I didn't notice this discussion was heading to my favourite subject... TEI. I guess enlightened is on my mental spam filter... Jon Noring wrote:
For maximum archivability, repurposeability and accessibility, it is important for the XML markup vocabulary used in the master document to be wholly structural and semantic. Except where absolutely necessary (and maybe best solved using SVG and MathML), presentational markup should be avoided.
Since we are reproducing printed works, it is often not possible to reconstruct the intended semantics of the user. This is especially true of books before the mid 19th century, when typographic conventions where not as well established. For many older books the best we can do is capture the typography in some "reduced" way. The good thing about TEI is that it actually supports that.

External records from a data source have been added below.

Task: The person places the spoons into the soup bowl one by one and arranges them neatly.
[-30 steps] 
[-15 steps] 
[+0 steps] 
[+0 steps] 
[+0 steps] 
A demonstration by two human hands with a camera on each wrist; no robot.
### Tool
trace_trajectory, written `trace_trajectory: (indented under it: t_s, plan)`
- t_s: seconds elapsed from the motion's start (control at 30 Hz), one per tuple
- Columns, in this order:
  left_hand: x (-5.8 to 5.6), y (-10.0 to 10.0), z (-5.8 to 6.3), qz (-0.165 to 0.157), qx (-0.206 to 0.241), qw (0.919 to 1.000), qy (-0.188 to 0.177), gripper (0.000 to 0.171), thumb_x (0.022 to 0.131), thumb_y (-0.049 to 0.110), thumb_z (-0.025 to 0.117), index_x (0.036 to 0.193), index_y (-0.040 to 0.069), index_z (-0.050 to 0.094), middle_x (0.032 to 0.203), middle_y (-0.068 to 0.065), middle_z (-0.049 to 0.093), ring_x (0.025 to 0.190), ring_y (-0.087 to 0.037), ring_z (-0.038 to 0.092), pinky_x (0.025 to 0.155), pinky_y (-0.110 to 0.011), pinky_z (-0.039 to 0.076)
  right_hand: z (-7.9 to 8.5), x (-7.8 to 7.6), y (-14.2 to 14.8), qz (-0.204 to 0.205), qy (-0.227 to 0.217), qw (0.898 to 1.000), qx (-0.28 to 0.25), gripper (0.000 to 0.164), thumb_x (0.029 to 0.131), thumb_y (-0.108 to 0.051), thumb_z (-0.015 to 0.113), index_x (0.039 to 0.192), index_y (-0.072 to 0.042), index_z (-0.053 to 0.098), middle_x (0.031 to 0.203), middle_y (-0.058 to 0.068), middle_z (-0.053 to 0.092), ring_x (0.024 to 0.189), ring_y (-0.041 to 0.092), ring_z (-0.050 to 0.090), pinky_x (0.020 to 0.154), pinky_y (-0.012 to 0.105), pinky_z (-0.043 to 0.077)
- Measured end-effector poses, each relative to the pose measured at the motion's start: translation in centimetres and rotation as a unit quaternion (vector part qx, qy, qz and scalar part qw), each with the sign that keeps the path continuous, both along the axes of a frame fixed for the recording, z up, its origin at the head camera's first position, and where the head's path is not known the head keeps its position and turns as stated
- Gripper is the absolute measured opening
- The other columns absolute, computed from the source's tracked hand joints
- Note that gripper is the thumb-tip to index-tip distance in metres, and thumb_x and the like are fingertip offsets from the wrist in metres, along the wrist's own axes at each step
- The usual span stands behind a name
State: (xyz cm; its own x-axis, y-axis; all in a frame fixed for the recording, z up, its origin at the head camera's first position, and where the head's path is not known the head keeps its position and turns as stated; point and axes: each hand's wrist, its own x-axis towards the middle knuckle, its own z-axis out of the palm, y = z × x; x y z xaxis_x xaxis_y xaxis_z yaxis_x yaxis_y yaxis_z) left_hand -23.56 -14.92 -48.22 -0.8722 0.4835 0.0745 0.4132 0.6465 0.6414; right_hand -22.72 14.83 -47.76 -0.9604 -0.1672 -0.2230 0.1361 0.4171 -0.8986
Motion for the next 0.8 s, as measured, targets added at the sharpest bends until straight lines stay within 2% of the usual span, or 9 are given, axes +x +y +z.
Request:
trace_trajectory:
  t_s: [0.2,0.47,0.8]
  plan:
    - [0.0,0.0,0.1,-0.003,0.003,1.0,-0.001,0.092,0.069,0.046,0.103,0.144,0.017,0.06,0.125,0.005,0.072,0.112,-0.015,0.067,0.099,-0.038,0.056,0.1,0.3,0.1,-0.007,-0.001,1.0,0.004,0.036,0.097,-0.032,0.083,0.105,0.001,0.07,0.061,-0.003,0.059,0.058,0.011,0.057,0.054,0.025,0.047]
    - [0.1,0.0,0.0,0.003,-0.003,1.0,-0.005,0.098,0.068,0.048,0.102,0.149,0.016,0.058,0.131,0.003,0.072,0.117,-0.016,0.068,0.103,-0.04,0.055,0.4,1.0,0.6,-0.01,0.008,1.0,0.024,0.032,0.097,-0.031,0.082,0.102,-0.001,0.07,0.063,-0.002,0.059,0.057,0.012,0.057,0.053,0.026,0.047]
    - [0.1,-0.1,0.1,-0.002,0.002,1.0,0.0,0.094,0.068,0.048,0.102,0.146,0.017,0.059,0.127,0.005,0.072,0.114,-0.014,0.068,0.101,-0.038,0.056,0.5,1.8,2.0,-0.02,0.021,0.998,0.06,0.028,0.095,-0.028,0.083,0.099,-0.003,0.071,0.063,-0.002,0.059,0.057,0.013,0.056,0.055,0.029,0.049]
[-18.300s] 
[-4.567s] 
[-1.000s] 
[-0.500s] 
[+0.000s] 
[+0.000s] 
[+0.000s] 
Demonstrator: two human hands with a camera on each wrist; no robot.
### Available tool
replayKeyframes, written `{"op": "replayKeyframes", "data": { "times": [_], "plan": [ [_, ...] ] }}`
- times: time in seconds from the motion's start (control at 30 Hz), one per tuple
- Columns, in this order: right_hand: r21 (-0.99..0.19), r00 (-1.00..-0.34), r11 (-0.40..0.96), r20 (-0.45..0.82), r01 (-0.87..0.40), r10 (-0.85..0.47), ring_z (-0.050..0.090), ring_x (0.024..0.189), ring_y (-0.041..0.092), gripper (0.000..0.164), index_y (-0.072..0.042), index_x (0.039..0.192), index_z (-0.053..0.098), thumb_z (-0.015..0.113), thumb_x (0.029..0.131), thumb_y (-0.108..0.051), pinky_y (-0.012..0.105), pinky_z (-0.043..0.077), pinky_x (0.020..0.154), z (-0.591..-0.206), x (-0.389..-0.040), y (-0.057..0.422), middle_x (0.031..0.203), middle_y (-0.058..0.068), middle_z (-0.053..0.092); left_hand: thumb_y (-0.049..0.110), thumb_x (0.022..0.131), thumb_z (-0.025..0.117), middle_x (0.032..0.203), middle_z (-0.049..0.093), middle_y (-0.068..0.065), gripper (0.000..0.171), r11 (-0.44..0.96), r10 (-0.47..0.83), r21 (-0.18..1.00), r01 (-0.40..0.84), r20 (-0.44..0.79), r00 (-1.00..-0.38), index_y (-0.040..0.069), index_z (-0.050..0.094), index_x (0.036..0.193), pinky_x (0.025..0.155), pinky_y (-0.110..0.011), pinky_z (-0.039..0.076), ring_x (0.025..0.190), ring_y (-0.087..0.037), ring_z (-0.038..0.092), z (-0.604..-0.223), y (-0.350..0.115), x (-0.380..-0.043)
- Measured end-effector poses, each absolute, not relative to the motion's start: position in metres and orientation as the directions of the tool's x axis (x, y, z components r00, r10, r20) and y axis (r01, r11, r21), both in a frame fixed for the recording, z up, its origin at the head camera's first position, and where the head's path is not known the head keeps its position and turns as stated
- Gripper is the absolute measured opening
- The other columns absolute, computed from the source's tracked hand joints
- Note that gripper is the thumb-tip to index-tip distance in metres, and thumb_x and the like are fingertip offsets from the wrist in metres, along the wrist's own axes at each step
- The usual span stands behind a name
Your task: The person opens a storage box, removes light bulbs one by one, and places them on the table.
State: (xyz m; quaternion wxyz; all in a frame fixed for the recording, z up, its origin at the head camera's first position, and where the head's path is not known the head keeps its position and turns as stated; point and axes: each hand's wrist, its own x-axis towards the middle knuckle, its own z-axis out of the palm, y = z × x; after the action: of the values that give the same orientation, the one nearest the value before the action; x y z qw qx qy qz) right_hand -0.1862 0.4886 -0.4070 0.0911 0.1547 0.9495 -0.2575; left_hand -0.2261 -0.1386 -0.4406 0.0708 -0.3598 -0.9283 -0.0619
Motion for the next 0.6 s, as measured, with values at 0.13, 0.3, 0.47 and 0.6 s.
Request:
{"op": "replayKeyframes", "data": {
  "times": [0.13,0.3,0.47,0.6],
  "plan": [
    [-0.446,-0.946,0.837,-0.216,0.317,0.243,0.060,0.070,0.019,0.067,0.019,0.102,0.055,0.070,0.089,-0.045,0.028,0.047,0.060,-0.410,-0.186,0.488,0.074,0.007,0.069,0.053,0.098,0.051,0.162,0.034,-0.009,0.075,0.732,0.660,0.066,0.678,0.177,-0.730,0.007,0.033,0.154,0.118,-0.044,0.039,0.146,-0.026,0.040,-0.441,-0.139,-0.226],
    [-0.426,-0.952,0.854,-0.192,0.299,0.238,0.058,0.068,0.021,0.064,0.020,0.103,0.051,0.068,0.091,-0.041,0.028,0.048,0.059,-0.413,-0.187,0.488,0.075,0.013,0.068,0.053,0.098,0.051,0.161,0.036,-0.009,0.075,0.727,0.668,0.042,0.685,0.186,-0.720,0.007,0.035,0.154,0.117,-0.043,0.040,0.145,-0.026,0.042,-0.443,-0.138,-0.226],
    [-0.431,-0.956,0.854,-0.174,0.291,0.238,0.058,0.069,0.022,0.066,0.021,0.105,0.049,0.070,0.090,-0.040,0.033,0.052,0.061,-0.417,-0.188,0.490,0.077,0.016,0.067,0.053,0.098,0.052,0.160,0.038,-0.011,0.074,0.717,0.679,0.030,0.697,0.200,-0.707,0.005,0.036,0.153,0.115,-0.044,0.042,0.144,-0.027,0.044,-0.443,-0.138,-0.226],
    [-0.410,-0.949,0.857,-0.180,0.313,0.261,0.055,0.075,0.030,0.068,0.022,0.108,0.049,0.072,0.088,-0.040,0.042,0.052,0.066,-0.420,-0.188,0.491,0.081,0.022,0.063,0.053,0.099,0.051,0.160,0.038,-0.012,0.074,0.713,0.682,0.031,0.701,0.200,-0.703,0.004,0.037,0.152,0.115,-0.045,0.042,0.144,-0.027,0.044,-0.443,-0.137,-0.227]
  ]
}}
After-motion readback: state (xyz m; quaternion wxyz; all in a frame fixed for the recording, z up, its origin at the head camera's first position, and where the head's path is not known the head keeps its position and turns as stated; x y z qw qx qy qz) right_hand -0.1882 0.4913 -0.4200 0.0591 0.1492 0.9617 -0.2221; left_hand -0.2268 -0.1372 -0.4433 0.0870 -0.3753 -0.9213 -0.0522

TEI is primarily structural/semantic, but there are some presentational components. The base DP-TEI (I envision three levels of DP-TEI), when it comes into being, should not specify any presentational markup components.
I am not familiar with OpenOffice's XML vocabulary, but I would guess that it, too, is a mix of structural/semantic tags with presentation tags (I also guess that it is much more presentationally-oriented than TEI, and doesn't have the structural/semantic richness of TEI.) If OpenOffice's XML vocabulary is to be used, it should be subsetted (at least at the base level) to not allow presentational markup.
OpenOffice XML has a lot of features geared towards an office application and the nasty details of presentation. It is quite presentational, and I wouldn't recommend it as a long term archive format. However, it is much better structured than Microsoft .DOC format, and considerable more compact (using zip as it does).
I do not recommend DocBook as the primary markup vocabulary for general books, but certainly it is intriguing to consider it as a second "blessed" vocabulary for particular types of documents it is designed for (primarily technical documents.)
Reminds me of that old saying about standards, good to have so many to choose from... DocBook is fine for technical manuals written from scratch, not for capturing a nineteenth century novel, or sixteenth century history. Jeroen.